Proposition 5 – S’appuyer sur la Réserve pour retisser le lien national

Dans un contexte où les forces de l’ordre et l’armée sont extrêmement sollicitées et multiplient les heures passées sur le terrain, la Réserve peut fournir un relais de personnes efficaces,  bien formées et déployables dans le cadre de missions adaptées.

Elles peuvent par exemple contribuer à identifier et encadrer des jeunes de toutes origines en manques de repères, qui sont les cibles prioritaires de recrutement des terroristes. Certains sont des délinquants, et sont parfois « retournés » au sein même de la prison, un environnement trop souvent criminogène. D’autres ont un casier judiciaire vierge et manquent simplement d’un objectif structurant ou d’un emploi.

Si la solution à long terme est de refondre en profondeur la politique de l’emploi et de l’intégration, il faut fournir à court terme des solutions à ces jeunes en rupture avec le système.

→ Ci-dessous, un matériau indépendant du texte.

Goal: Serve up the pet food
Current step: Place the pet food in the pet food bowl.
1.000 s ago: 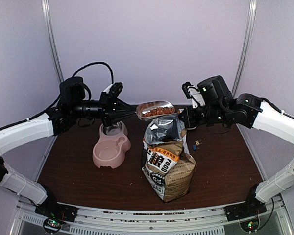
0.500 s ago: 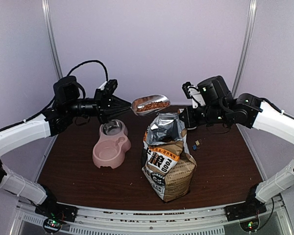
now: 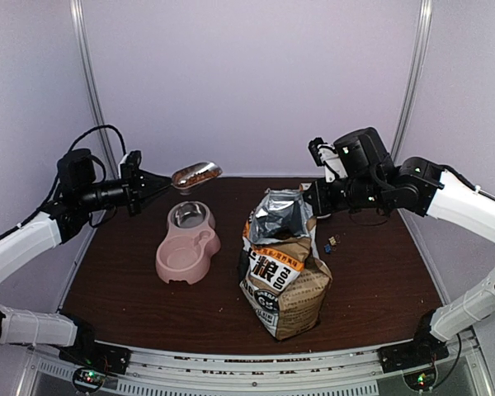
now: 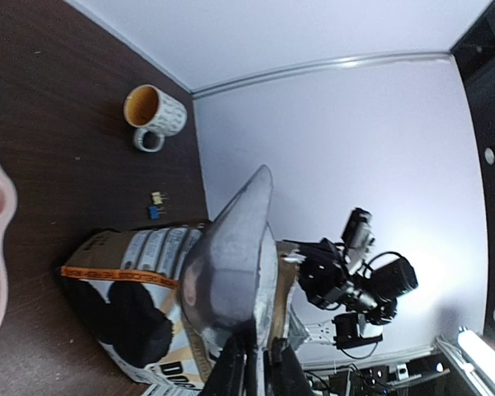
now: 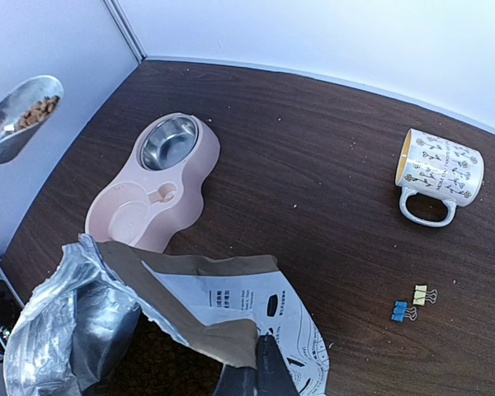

Plusieurs expériences s’appuyant sur l’Armée ont été mises en place par le passé, certains le sont toujours. Elles fournissent un environnement structurant à des jeunes qui en ont besoin, les forment aux comportements sociaux élémentaires,  leur apprennent un métier, leur permettent de passer le permis de conduire ou les font contribuer à des travaux d’intérêt général.

Citons notamment :

  • Les centres de « Jeunes en équipes », se substituant à des peines de prisons pour des petits délinquants. Deux ans après la fin du stage, le taux de récidive était de 25% (contre 46% pour ceux qui sortaient du milieu carcéral, pour un coût journalier de 36 € contre 90 à 200 € selon le type d’incarcération.
  • Les EPIDe (Etablissements publics d’insertion de la Défense), permettant de réinsérer et de former des jeunes éloignés de l’emploi (18 centres, 3000 personnes)
  • Le Service Militaire Volontaire, ouvert à tous et lancé en 2015

En s’appuyant essentiellement sur des réservistes afin d’éviter de consommer des ressources militaires plus utiles sur les théâtres d’opérations, ces initiatives doivent monter en puissance pour permettre d’intégrer de plus en plus de personnes en voie de marginalisation, et les réintégrer dans la communauté nationale dès les premiers signaux d’éloignement. Le coût global peut en être maîtrisé, notamment en déployant ces jeunes sur des chantiers d’utilité publique, en se substituant ainsi à des dépenses publiques inévitables.

Certains de ces jeunes peuvent également devenir des recrues militaires potentielles, dans un contexte où l’Armée doit être renforcée mais manque cruellement de vocations.

La Réserve peut être déployée sur d’autres missions, telles que la surveillance ou l’administration, en substitution ou complément avec des forces militaires ou de police.